I hated Useless, hated him in that way you can only despise a family member. All of a sudden I was worried that the Bobchek murder could be tied to me in some way. If the police could somehow identify the corpse, they might tie him to Useless and then Useless to me. The next thing I knew, somebody who knew more than I did would be confessing to the crime, incriminating me, and getting a reduced sentence as he did so.

I would have liked to pour orange juice and hot butter all over him.

“Paris,” the breeze whispered.

I should have agreed with Fearless the night before. We should have gone to Hector’s house. It was too late to go to the police. They wouldn’t understand us taking Tiny to the strawberry field. Killer Cleave wouldn’t understand me telling them about it.

“Breakfast,” the gentle wind sighed.

I opened my eyes to see Mum kneeling before me, naked and proffering a silver tray holding bacon and eggs, orange juice, and coffee.

My waking dream had put a pall on the day, but I smiled for Mum and kissed her gently.

“This what you call a Chinese breakfast?” I asked the young woman.

“No. But you’re not what I call a Chinese girl’s boyfriend either,” she replied.

We ate and talked about her family. I asked where they had come from in China and why were so many people killed.
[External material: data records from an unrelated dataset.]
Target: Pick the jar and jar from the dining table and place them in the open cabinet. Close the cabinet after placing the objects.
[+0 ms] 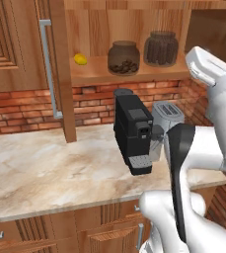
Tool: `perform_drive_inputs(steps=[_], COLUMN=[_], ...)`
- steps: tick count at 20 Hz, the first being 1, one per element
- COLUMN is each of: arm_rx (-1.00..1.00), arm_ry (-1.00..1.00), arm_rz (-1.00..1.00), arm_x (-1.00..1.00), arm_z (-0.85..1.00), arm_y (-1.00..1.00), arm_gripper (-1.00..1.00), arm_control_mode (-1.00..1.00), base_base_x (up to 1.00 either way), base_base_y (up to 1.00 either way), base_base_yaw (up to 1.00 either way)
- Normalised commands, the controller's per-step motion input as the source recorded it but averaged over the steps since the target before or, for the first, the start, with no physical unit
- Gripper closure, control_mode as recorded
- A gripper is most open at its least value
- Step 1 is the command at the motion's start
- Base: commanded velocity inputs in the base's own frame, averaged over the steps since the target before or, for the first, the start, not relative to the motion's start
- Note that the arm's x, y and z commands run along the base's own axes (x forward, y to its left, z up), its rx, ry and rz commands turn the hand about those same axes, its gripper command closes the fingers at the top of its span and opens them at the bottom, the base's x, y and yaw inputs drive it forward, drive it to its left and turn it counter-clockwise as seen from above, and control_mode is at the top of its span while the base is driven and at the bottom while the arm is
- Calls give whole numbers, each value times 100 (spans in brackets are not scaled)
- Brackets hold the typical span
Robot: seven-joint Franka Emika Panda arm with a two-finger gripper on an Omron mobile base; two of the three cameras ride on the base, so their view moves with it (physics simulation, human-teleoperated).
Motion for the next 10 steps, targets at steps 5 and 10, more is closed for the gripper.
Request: perform_drive_inputs(steps=[5, 10], arm_rx=[-9, -4], arm_ry=[1, 0], arm_rz=[-4, 0], arm_x=[-100, -92], arm_z=[12, 1], arm_y=[39, 54], arm_gripper=[-100, -100], arm_control_mode=[-100, -100], base_base_x=[0, 0], base_base_y=[0, 0], base_base_yaw=[0, 0])
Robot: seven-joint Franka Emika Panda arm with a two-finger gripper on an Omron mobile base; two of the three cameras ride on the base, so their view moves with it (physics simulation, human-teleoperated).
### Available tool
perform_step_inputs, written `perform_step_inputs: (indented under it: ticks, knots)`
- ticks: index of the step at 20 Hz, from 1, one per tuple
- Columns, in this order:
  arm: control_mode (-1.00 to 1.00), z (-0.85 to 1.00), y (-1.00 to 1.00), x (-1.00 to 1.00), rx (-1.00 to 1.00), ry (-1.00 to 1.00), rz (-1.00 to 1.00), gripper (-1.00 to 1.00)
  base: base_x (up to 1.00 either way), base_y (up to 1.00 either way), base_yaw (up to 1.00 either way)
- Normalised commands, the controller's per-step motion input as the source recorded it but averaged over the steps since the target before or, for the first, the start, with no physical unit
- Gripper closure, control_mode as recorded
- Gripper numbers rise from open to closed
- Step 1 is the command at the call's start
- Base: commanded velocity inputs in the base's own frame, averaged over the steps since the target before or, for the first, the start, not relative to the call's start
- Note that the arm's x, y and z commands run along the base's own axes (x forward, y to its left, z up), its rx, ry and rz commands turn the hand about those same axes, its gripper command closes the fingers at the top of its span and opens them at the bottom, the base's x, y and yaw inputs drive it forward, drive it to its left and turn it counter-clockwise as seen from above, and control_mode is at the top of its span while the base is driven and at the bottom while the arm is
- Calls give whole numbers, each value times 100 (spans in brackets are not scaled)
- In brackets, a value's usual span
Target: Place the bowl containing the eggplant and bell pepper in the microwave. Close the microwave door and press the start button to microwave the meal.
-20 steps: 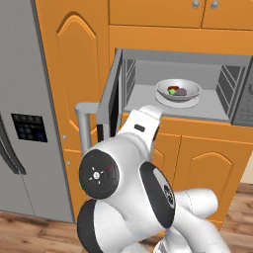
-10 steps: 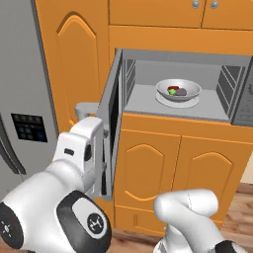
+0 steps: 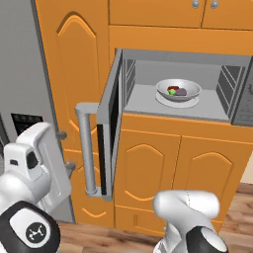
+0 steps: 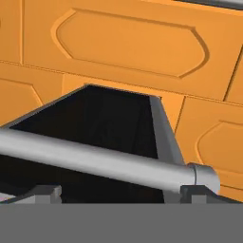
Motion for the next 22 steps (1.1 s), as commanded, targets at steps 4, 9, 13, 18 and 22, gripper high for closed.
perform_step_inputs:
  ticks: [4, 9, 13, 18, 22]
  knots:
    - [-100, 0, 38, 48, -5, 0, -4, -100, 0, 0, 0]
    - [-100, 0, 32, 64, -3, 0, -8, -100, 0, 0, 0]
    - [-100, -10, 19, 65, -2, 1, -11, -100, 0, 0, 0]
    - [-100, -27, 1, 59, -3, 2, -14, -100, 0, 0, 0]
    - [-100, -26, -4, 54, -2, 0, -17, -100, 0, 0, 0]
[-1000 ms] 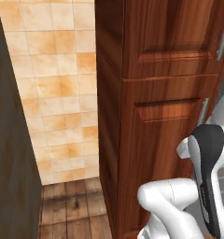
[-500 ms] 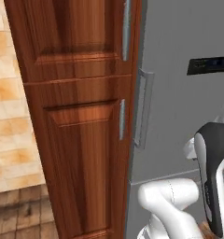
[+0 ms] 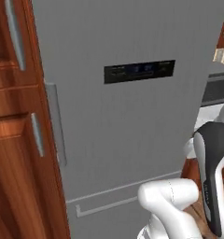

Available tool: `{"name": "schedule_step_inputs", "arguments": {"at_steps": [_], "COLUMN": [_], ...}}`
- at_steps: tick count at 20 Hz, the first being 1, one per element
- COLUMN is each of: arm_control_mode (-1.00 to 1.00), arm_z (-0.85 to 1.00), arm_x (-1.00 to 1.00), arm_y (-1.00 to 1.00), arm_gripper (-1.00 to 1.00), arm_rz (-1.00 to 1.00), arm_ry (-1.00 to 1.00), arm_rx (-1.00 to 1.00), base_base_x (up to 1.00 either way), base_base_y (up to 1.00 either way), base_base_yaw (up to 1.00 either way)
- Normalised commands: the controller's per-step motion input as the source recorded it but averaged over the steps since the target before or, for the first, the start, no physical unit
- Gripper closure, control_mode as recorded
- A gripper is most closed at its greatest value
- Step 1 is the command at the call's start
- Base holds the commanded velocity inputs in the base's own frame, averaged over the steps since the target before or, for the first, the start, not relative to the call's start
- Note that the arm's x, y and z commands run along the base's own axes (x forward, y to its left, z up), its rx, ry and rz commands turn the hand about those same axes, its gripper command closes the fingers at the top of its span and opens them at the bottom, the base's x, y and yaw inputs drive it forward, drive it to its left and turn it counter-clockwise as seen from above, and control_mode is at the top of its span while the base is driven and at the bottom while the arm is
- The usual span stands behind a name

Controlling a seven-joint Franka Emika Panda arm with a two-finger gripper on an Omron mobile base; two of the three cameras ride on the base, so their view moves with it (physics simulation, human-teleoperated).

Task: Navigate to the electric kettle.

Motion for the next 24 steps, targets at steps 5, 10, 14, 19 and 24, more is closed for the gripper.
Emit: {"name": "schedule_step_inputs", "arguments": {"at_steps": [5,10,14,19,24], "arm_control_mode": [1.0,1.0,1.0,1.0,1.0], "arm_z": [0.0,0.0,0.0,0.0,0.0], "arm_x": [0.0,0.0,0.0,0.0,0.0], "arm_y": [0.0,0.0,0.0,0.0,0.0], "arm_gripper": [-1.0,-1.0,-1.0,-1.0,-1.0], "arm_rz": [0.0,0.0,0.0,0.0,0.0], "arm_ry": [0.0,0.0,0.0,0.0,0.0], "arm_rx": [0.0,0.0,0.0,0.0,0.0], "base_base_x": [0.33,0.15,0.29,0.27,0.51], "base_base_y": [-1.0,-1.0,-1.0,-1.0,-1.0], "base_base_yaw": [-0.03,-0.02,-0.04,-0.1,-0.29]}}
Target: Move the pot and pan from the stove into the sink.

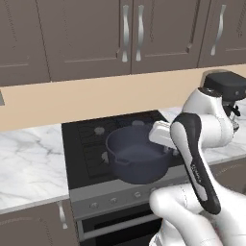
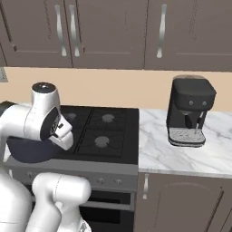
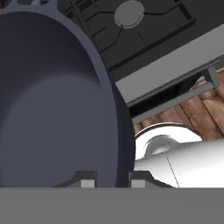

Mum told me that her clan hailed from central China originally. She blamed the Japanese for their demise. She hated that people with a virulence that rivaled the worst white racists I had met in the South. While she spoke I thought of Loretta. I wondered if Mum would have hated my Japanese friend.

Then I wondered about the people I hated because of their skin color or whatever. It seemed rather arbitrary to me — unnecessary, or maybe not that, maybe it was necessary to hate someone, just capricious who it was that you hated.